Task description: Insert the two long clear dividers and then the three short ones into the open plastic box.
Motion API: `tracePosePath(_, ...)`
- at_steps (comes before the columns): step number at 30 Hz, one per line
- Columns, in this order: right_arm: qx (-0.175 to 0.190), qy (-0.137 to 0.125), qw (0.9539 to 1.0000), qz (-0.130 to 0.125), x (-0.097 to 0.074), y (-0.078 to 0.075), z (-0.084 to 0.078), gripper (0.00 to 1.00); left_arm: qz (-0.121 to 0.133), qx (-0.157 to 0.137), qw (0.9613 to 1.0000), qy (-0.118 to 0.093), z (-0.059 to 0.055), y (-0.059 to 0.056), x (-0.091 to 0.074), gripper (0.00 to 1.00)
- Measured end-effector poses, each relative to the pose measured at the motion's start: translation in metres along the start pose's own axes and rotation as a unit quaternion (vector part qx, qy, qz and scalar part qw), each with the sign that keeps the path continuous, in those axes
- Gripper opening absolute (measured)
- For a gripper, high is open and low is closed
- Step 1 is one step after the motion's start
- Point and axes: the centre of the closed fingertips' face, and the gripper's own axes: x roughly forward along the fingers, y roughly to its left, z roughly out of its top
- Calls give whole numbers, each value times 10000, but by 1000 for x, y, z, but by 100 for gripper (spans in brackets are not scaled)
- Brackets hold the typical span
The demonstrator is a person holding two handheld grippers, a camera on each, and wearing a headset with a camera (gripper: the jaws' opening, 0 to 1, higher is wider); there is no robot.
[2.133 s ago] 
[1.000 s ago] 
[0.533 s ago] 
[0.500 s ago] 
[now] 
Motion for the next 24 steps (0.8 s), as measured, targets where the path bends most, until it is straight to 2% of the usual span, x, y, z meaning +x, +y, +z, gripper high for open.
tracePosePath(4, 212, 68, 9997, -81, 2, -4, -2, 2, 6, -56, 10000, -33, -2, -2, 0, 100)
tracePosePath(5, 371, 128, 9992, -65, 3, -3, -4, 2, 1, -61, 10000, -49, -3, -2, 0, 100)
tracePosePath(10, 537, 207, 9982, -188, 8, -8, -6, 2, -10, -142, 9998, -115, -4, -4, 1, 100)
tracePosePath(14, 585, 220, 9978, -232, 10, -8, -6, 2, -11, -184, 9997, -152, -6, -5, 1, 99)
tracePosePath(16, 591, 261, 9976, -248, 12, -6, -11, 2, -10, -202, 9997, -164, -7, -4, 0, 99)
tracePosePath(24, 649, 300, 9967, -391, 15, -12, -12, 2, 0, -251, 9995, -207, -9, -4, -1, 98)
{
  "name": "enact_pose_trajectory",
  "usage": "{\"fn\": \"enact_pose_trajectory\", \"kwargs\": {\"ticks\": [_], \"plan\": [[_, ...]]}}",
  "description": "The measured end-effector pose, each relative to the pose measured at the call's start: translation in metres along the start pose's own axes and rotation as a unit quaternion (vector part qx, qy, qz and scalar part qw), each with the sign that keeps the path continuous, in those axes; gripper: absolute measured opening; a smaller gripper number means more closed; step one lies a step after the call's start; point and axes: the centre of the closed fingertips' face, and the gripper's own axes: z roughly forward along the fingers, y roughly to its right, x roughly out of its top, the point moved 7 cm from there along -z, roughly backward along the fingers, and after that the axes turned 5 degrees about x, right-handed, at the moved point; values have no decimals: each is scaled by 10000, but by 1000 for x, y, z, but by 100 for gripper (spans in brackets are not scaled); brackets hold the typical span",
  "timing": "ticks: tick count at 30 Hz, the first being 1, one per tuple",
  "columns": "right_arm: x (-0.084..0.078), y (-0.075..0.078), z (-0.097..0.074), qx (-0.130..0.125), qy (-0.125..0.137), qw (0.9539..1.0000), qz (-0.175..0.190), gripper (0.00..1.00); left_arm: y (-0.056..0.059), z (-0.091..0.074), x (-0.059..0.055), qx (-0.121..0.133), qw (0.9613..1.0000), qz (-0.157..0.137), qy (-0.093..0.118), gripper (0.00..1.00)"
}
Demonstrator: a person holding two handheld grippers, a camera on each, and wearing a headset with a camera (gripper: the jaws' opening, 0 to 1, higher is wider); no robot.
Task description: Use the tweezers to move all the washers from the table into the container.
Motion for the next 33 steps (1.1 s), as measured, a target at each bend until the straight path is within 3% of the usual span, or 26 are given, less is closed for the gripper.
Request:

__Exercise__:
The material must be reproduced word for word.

__Your response__:
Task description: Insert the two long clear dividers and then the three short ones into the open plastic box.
Motion API: `tracePosePath(_, ...)`
- at_steps (comes before the columns): step number at 30 Hz, one per line
- Columns, in this order: right_arm: qx (-0.175 to 0.190), qy (-0.137 to 0.125), qw (0.9539 to 1.0000), qz (-0.130 to 0.125), x (-0.097 to 0.074), y (-0.078 to 0.075), z (-0.084 to 0.078), gripper (0.00 to 1.00); left_arm: qz (-0.121 to 0.133), qx (-0.157 to 0.137), qw (0.9613 to 1.0000), qy (-0.118 to 0.093), z (-0.059 to 0.055), y (-0.059 to 0.056), x (-0.091 to 0.074), gripper (0.00 to 1.00)
- Measured end-effector poses, each relative to the pose measured at the motion's start: translation in metres along the start pose's own axes and rotation as a unit quaternion (vector part qx, qy, qz and scalar part qw), each with the sign that keeps the path continuous, in those axes
- Gripper opening absolute (measured)
- For a gripper, high is open and low is closed
- Step 1 is one step after the motion's start
- Point and axes: the centre of the closed fingertips' face, and the gripper's own axes: x roughly forward along the fingers, y roughly to its left, z roughly out of its top
- Calls give whole numbers, each value times 10000, but by 1000 for x, y, z, but by 100 for gripper (spans in brackets are not scaled)
- Brackets hold the typical span
The demonstrator is a person holding two handheld grippers, a camera on each, and wearing a headset with a camera (gripper: the jaws' opening, 0 to 1, higher is wider); there is no robot.
[2.133 s ago] 
[1.000 s ago] 
[0.533 s ago] 
[0.500 s ago] 
[now] 
Motion for the next 24 steps (0.8 s), as measured, targets where the path bends most, until it is straight to 2% of the usual span, x, y, z meaning +x, +y, +z, gripper high for open.
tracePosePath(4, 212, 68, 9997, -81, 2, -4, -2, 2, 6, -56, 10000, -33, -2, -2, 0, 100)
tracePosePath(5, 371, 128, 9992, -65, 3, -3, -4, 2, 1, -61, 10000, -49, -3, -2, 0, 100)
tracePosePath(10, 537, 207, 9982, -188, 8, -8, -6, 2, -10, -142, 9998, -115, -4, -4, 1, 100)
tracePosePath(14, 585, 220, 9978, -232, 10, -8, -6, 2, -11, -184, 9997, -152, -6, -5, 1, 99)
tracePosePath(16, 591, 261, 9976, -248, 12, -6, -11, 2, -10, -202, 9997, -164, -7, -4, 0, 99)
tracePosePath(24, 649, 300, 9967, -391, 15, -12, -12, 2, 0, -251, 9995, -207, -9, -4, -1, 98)
{
  "name": "enact_pose_trajectory",
  "usage": "{\"fn\": \"enact_pose_trajectory\", \"kwargs\": {\"ticks\": [_], \"plan\": [[_, ...]]}}",
  "description": "The measured end-effector pose, each relative to the pose measured at the call's start: translation in metres along the start pose's own axes and rotation as a unit quaternion (vector part qx, qy, qz and scalar part qw), each with the sign that keeps the path continuous, in those axes; gripper: absolute measured opening; a smaller gripper number means more closed; step one lies a step after the call's start; point and axes: the centre of the closed fingertips' face, and the gripper's own axes: z roughly forward along the fingers, y roughly to its right, x roughly out of its top, the point moved 7 cm from there along -z, roughly backward along the fingers, and after that the axes turned 5 degrees about x, right-handed, at the moved point; values have no decimals: each is scaled by 10000, but by 1000 for x, y, z, but by 100 for gripper (spans in brackets are not scaled); brackets hold the typical span",
  "timing": "ticks: tick count at 30 Hz, the first being 1, one per tuple",
  "columns": "right_arm: x (-0.084..0.078), y (-0.075..0.078), z (-0.097..0.074), qx (-0.130..0.125), qy (-0.125..0.137), qw (0.9539..1.0000), qz (-0.175..0.190), gripper (0.00..1.00); left_arm: y (-0.056..0.059), z (-0.091..0.074), x (-0.059..0.055), qx (-0.121..0.133), qw (0.9613..1.0000), qz (-0.157..0.137), qy (-0.093..0.118), gripper (0.00..1.00)"
}
Demonstrator: a person holding two handheld grippers, a camera on each, and wearing a headset with a camera (gripper: the jaws' opening, 0 to 1, higher is wider); no robot.
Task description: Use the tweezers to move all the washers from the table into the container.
Motion for the next 33 steps (1.1 s), as measured, a target at each bend until the straight path is within 3% of the usual span, or 26 are given, less is closed for the gripper.
Request:

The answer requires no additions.